Ticker Owner Relationship Transaction Cost #Shares Value ($) #Shares Total SEC Form 4
Date
Sep 30 PIH Fundamental Global Investors, 10% Owner Buy 6.25 700 4375 352202 Sep 30 06:28 PM
Sep 28 PIH Fundamental Global Investors, 10% Owner Buy 6.05 36400 220220 351502 Sep 30 06:28 PM
Sep 30 FSTR Vizi Bradley Director Buy 12.00 14419 173028 801209 Sep 30 05:21 PM
Sep 29 FSTR Vizi Bradley Director Buy 12.00 11292 135504 786790 Sep 30 05:21 PM
Sep 28 FSTR Vizi Bradley Director Buy 11.83 9500 112385 775498 Sep 30 05:21 PM
现在,当我尝试将html文件读回数据框时,如下所示:
import pandas as pd
df =pd.read_html('Insider Trading/2016-09-30_buys.html')[0]

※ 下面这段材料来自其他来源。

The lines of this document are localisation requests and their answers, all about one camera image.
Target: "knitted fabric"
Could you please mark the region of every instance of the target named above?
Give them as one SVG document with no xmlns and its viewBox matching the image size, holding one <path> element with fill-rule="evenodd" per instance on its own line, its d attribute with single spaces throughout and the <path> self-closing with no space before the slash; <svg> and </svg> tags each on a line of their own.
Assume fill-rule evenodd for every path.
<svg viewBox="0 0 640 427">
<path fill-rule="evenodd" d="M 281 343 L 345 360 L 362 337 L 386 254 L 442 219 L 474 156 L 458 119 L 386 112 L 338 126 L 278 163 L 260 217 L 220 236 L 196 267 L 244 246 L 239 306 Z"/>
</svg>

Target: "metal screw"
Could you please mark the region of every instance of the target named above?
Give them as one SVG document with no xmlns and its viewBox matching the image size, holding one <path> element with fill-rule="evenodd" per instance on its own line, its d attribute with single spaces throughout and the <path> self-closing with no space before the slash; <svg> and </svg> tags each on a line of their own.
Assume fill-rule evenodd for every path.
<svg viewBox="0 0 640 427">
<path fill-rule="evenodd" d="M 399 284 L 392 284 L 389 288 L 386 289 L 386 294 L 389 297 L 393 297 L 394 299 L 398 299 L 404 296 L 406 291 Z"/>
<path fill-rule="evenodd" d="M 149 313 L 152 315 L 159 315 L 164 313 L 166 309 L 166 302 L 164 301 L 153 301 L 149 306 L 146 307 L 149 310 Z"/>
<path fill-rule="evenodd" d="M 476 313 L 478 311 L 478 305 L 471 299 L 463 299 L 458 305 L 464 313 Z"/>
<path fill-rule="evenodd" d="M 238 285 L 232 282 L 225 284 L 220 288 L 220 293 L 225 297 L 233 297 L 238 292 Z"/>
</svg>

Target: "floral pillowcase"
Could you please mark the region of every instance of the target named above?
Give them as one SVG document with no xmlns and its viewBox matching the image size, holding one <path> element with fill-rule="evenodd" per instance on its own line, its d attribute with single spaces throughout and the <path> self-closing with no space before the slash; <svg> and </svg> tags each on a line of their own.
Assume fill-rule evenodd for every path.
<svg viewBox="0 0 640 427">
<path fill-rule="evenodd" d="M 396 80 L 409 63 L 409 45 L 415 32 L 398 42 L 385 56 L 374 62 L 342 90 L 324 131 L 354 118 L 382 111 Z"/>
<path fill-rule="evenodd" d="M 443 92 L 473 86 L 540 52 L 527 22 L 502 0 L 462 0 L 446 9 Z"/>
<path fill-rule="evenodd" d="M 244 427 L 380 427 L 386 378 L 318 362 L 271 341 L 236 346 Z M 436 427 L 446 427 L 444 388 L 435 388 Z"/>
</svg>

(当我读取html时只有一个数据帧,这就是我使用[0]的原因)
我的列数增加了一倍,而不是10列,而这10个额外的列有“未命名的1”类型的名称。
所以我的输出结果如下:
Unnamed: 0 Ticker Owner Relationship Transaction \
0 Sep 30 PIH Fundamental Global Investors, 10% Owner Buy
1 Sep 28 PIH Fundamental Global Investors, 10% Owner Buy
2 Sep 30 FSTR Vizi Bradley Director Buy
3 Sep 29 FSTR Vizi Bradley Director Buy
4 Sep 28 FSTR Vizi Bradley Director Buy
Cost #Shares Value ($) #Shares Total SEC Form 4 Date \
0 6.25 700 4375 352202 Sep 30 06:28 PM NaN
1 6.05 36400 220220 351502 Sep 30 06:28 PM NaN
2 12.00 14419 173028 801209 Sep 30 05:21 PM NaN
3 12.00 11292 135504 786790 Sep 30 05:21 PM NaN
4 11.83 9500 112385 775498 Sep 30 05:21 PM NaN
Unnamed: 11 Unnamed: 12 Unnamed: 13 Unnamed: 14 Unnamed: 15 \
0 NaN NaN NaN NaN NaN
1 NaN NaN NaN NaN NaN
2 NaN NaN NaN NaN NaN
3 NaN NaN NaN NaN NaN
4 NaN NaN NaN NaN NaN
Unnamed: 16 Unnamed: 17 Unnamed: 18 Unnamed: 19
0 NaN NaN NaN NaN
1 NaN NaN NaN NaN
2 NaN NaN NaN NaN
3 NaN NaN NaN NaN
4 NaN NaN NaN NaN
我可能做错了什么?
我也根据建议尝试了这段代码:
df = pd.read_html('http://finviz.com/insidertrading.ashx?tc=1', header = 0, attrs = {'class': 'body-table'})[0].set_index('SEC Form 4')
但似乎遇到了同样的问题。